Ronald William Howard had made his entrance, hair the color of carrots, yowling but healthy and content.
MY PARENTS SENT out a birth announcement for me in the form of a theater program. The “show,” entitled Life Begins at 9:03 A.M., took place at the “theater” of Lindley Hospital. I was billed as Leading Man, Mom as Patient Mother, and Dad as Distracted Father. The production notes included a warning: “In the first scene, the star appears in the nude, creating quite a sensation.”
I spent the first five weeks of my life in Duncan with my mother and her family. Dad, back to work on the Chanute base, spent all his off-duty time scrubbing the floors spotless and scouring the walls and ceilings of the little bungalow in Rantoul. In that part of Illinois, everyone heated their homes with coal, consequently coating every surface with a thin layer of soot. His friends offered to help with the cleaning, but Dad wouldn’t allow it. This effort was a personal tribute to his wife and newborn.
I remember nothing of that bungalow. We lived there for all of five months before Dad transferred to Keesler Air Force Base in Biloxi, Mississippi. Shortly before the move, my parents adopted a russet-haired spaniel-mix puppy they named Gulliver. My very first memory is of sitting under the kitchen table with Gulliver in our apartment in Biloxi, when I was two years old. I had discovered some chewing gum under a table and put it in my mouth. Neither of my parents chewed gum and the table was a holdover from the family that had previously occupied our crappy air force housing. On many levels, this was not a wise move.
Worse still, I took the gum out of my mouth and fed it to Gulliver, who eagerly gobbled it up . . . and then started retching, puking all over the floor. The memory ends with my dad marching into our apartment in his uniform and getting very angry. He reminded me that we’d had this discussion before—I shouldn’t give the dog gum under any circumstances. I guess I was a repeat offender. Dad rarely flashed anger, then or at any other time of his life. Maybe that’s why the scene remains so vivid to me.
Another early memory: watching a C-grade western called Frontier Woman at a drive-in, also when I was two. A year earlier, Dad had somehow hustled a plum role as the movie’s heavy even though he was still in the air force. He actually went AWOL for a week to shoot it! (And luckily faced no repercussions.) Mom and I accompanied him to a patch of countryside near Meridian, Mississippi, where the producers had constructed a convincing replica of a rustic Old West village.
Since the film was an all-hands-on-deck kind of operation, Mom duly dressed up in a period costume and joined the cast as a villager. I became this villager woman’s baby. The script happened to call for a scene in which a blowhard politician’s speech is comically interrupted by a baby’s cry, so my role expanded! The problem? I was too good-natured to cry on cue. Mom had befriended some of the teenage Choctaw Indians from the Pearl River Reservation who participated in the shoot. These boys were fascinated by the red-haired baby in their midst and enjoyed engaging me, pulling funny faces and tickling me. One of them handed me his miniature tomahawk. But when he tried to take it back, I became upset and cried out. Aha! Problem solved.

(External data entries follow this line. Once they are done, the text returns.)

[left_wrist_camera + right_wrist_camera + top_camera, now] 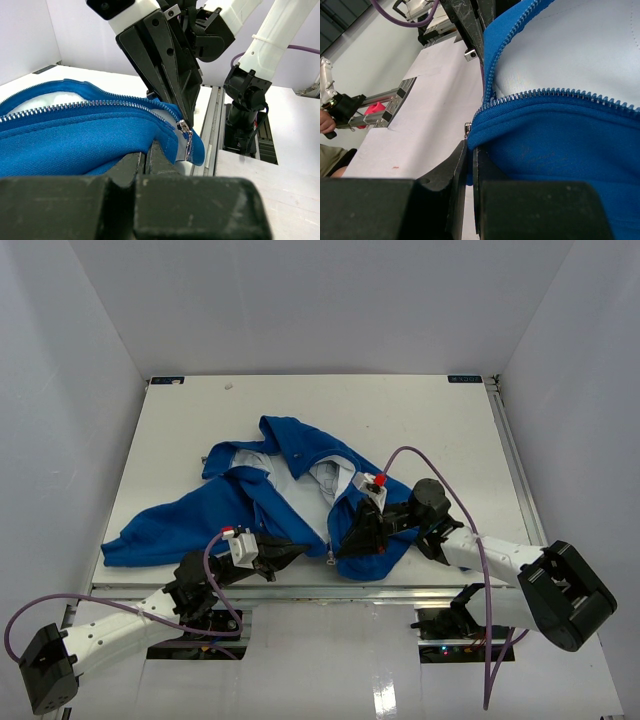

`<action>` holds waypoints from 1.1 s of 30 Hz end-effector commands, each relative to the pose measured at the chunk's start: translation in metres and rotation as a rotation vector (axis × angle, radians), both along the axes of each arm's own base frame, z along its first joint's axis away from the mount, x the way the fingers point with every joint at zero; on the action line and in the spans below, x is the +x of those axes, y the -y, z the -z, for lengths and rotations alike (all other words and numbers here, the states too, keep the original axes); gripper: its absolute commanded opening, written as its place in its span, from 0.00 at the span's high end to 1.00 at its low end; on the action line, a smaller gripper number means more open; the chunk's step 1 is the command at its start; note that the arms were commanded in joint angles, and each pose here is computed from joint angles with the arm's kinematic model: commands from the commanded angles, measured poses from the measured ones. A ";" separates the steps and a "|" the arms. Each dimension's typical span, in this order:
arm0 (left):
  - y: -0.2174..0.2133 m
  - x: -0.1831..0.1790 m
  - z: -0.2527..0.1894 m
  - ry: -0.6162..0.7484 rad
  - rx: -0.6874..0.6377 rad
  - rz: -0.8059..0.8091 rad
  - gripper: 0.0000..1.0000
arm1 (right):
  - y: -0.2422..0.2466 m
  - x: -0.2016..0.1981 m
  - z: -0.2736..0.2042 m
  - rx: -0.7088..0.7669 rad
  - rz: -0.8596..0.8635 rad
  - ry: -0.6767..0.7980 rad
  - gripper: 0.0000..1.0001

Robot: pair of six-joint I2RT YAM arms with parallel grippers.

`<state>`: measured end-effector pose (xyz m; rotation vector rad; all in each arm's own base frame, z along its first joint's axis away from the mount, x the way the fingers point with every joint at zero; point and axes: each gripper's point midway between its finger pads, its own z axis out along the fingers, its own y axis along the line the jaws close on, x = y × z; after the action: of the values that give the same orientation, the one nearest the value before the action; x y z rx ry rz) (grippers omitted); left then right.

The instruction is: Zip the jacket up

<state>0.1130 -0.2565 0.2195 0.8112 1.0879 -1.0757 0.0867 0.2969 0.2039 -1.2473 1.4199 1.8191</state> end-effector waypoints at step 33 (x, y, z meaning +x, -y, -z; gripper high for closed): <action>-0.003 -0.009 0.038 -0.020 0.035 0.034 1.00 | -0.002 0.001 -0.014 0.060 -0.018 0.025 0.92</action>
<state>0.1114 -0.2557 0.2259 0.8023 1.0607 -1.0838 0.0882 0.2992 0.2087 -1.2288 1.4093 1.8452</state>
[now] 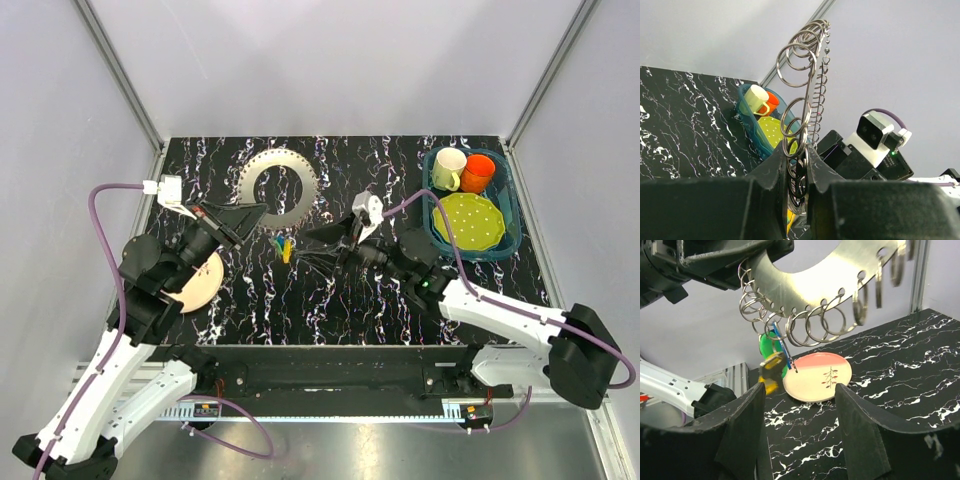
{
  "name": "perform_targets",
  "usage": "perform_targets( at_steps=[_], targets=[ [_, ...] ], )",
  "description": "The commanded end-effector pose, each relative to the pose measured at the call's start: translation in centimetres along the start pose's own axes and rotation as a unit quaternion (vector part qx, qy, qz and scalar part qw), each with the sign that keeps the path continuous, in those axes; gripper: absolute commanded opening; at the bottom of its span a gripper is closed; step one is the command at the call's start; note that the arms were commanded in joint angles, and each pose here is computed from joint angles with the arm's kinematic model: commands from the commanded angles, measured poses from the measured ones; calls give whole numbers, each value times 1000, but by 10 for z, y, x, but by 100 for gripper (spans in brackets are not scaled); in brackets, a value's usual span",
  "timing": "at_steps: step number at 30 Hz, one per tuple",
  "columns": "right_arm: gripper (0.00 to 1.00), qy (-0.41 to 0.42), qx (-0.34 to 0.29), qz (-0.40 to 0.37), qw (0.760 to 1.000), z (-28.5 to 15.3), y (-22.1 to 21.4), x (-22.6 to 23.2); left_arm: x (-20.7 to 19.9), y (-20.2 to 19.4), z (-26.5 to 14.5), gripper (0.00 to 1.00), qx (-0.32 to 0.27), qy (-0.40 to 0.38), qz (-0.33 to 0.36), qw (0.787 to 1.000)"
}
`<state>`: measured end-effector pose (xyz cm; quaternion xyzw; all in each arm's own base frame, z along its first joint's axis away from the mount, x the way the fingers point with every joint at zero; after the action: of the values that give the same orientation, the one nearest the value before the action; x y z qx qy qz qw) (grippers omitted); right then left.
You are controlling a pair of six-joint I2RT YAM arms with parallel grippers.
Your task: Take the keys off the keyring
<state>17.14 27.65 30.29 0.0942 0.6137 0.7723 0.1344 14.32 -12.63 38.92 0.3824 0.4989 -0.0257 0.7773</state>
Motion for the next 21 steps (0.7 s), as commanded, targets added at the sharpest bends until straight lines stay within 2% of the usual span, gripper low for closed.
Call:
perform_targets(
  at_steps=[1,8,12,14,15,19,21],
  targets=[
    [64,-13,-66,-49,997,18,26,1,-20,13,4,0,-40,-58,-9,997],
    [64,-2,-76,-50,996,33,23,8,-17,11,3,0,-45,-58,-14,997],
    [62,-46,-77,-62,994,39,21,4,-16,11,1,0,-48,-58,-14,997],
    [59,-59,-77,-64,993,40,18,3,-16,11,0,0,-50,-58,-15,997],
    [52,-65,-77,-68,993,40,18,2,-17,11,-1,0,-51,-58,-15,997],
    [47,-72,-71,-74,992,40,15,1,-18,13,-2,0,-54,-52,-5,997],
    [40,-79,-69,-76,992,39,13,1,-18,14,-3,0,-56,-51,-3,997]
  ],
)
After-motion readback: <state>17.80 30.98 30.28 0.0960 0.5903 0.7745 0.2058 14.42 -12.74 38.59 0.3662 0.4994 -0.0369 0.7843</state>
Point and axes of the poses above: each gripper's point midway between its finger pads, its own z axis out along the fingers, its own x axis along the line the jaws close on, y = z × x, the point moved 9 cm from there along -z, back along the fingers, and after that the axes turned 14 degrees about -z, right-handed, at the moved point
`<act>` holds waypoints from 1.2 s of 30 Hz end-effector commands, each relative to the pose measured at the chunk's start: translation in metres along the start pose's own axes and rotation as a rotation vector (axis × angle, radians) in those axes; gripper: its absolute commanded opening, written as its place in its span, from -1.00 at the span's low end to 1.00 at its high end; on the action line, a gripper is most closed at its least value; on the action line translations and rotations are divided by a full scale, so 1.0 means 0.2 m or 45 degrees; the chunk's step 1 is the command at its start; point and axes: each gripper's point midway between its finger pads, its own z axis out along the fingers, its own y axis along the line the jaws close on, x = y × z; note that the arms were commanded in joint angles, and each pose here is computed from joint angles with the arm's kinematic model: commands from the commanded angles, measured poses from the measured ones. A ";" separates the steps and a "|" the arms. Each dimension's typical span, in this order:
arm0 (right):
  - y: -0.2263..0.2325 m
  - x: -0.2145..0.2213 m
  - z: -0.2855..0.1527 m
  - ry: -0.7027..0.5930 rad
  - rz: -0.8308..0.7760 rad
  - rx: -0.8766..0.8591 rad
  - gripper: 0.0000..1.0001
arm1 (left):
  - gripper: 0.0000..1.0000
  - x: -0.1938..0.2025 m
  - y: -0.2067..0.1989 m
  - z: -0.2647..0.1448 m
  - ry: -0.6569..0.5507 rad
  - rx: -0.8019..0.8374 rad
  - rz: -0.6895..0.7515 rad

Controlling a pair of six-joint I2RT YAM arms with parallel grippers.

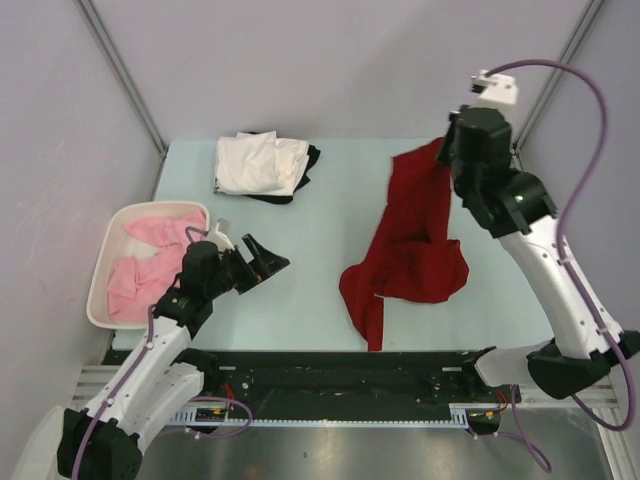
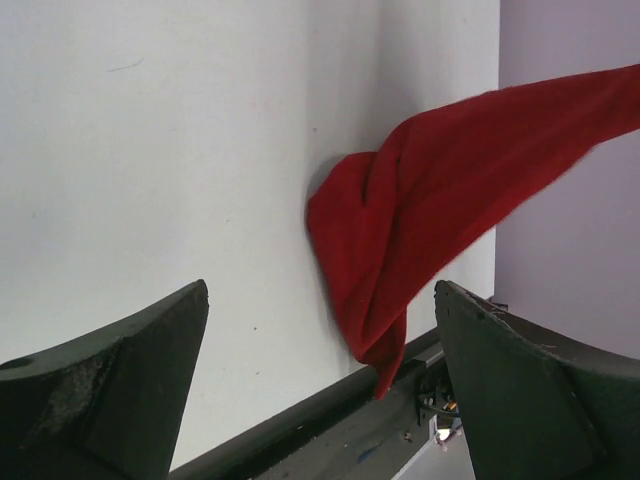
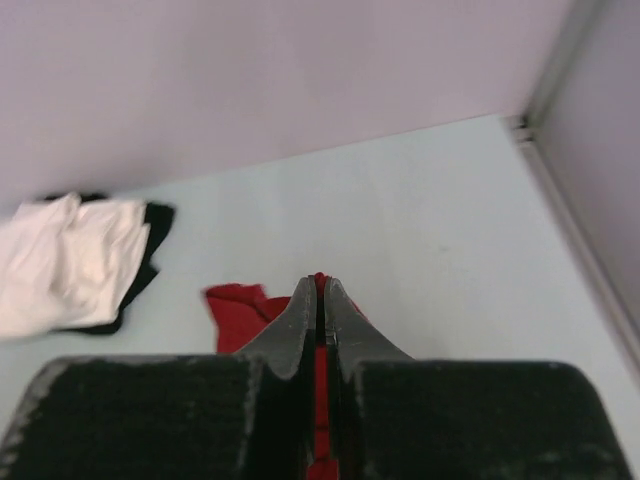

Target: Fold and stack the t-shirts

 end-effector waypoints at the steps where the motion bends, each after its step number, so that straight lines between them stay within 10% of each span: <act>1: -0.29 0.04 0.00 0.041 -0.016 0.214 -1.00 | 1.00 -0.03 -0.17 0.03 0.000 0.162 0.058; 12: -0.53 0.06 -0.01 0.042 0.016 0.347 -1.00 | 0.93 0.33 -0.62 0.26 0.297 0.342 0.249; 24: -0.50 0.10 -0.01 0.079 0.031 0.300 -1.00 | 0.69 1.19 -0.47 0.25 0.679 0.106 0.447; 36: -0.52 0.11 -0.05 0.066 0.040 0.288 -1.00 | 0.58 1.34 -0.45 0.31 0.737 0.047 0.474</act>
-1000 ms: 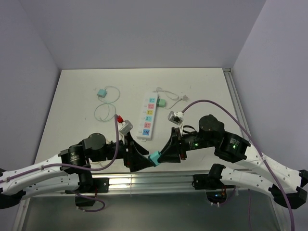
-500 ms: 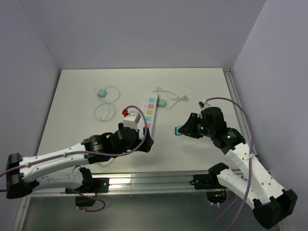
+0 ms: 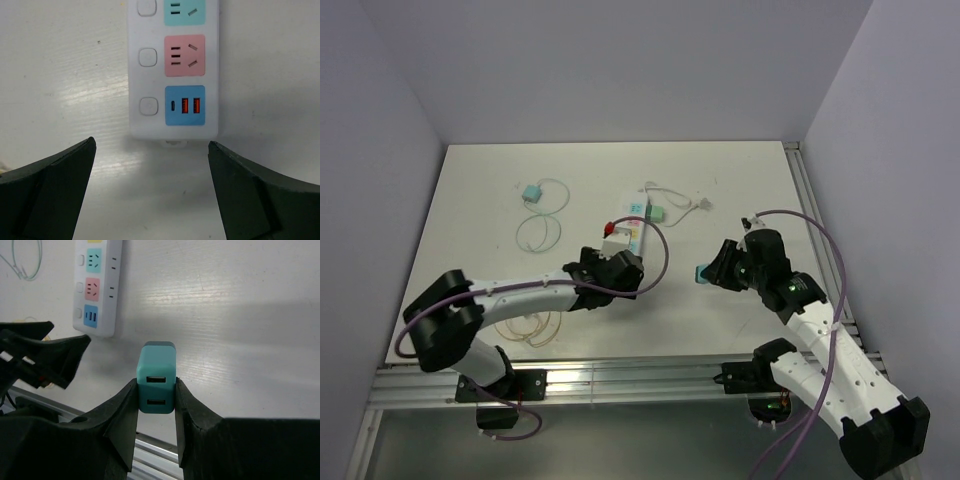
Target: Insert the plug
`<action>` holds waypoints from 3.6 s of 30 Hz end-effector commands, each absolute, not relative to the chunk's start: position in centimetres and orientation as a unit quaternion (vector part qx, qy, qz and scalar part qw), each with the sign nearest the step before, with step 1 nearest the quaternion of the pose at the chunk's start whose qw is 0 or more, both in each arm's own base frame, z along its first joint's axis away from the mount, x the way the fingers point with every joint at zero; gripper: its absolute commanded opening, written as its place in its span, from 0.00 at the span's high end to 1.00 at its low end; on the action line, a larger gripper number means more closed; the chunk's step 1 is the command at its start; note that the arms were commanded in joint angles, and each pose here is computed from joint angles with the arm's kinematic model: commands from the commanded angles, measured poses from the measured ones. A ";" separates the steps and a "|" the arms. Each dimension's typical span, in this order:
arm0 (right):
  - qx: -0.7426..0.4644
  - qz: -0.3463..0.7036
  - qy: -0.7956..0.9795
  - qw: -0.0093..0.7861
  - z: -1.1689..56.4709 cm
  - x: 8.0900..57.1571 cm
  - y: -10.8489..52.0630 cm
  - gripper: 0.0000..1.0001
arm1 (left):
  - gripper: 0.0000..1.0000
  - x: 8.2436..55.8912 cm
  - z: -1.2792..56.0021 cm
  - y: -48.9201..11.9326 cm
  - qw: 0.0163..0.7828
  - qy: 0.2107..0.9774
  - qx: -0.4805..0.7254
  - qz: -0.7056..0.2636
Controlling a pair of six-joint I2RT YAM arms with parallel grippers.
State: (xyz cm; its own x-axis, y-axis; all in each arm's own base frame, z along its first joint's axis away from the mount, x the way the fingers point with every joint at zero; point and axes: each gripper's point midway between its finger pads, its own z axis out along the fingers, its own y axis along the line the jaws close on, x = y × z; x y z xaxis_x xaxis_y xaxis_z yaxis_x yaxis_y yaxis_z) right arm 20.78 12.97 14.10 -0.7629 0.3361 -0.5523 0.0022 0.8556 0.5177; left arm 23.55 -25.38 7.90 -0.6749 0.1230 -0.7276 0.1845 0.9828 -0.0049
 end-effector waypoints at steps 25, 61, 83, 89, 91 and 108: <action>0.063 0.308 0.882 0.352 15.5 21.7 14.6 1.00 | 0.01 28.9 7.2 -29.0 0.421 0.899 0.119 0.002; 0.070 0.362 0.872 0.323 17.2 26.7 18.3 1.00 | 1.00 28.9 1.8 -29.1 0.327 0.923 0.138 -0.149; 0.155 0.315 0.851 0.391 15.8 33.0 17.4 1.00 | 1.00 21.8 4.0 -31.9 0.201 0.889 0.121 -0.393; 0.170 0.298 0.854 0.390 14.0 32.9 16.7 1.00 | 1.00 21.2 3.9 -32.2 0.178 0.883 0.092 -0.425; 0.177 0.299 0.854 0.387 13.6 32.7 16.6 1.00 | 1.00 21.2 3.6 -32.1 0.174 0.885 0.079 -0.424; 0.200 0.326 0.852 0.358 13.4 32.9 17.8 1.00 | 1.00 20.7 3.7 -31.6 0.182 0.880 0.055 -0.436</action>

The timing needed to be perfect, but when the director shouted “Action!,” the politicians’ debate ensued, and, at just the right moment, the Choctaw boy, off-screen, yanked the tomahawk out of my hand. On cue, I let out a cry that echoed through the hills. Frontier Woman is technically my first film, though it was an uncredited walk-on. Or crawl-on, if you like. I’m told that I got the laugh.
Dad industriously mounted show after show at the base’s theater, Keesler Playhouse, in the process honing his directing chops—skills that would prove useful to him both in his own career and in overseeing mine and Clint’s. He directed and starred in productions of William Saroyan’s Time of Your Life, Moss Hart and George S. Kaufman’s George Washington Slept Here, and Sam and Bella Spewack’s My Three Angels. My mom temporarily came out of retirement again to take the female lead in many of these plays. She brought me to rehearsals in a portable canvas bassinet. By osmosis, I was already soaking up the vibes of show business.
YET I TRULY did not seem destined for the business until two years later, when my parents recognized how much fun I had in filming The Journey, and how adept I proved as a juvenile actor. Why not see if I was up for more? In the summer of ’58, when we moved to California from New York, Mom typed up a résumé for me and glued onto it a black-and-white two-by-four photo of my smiling, freckled face: my first headshot. In L.A., I became a client of the same agency that represented Dad.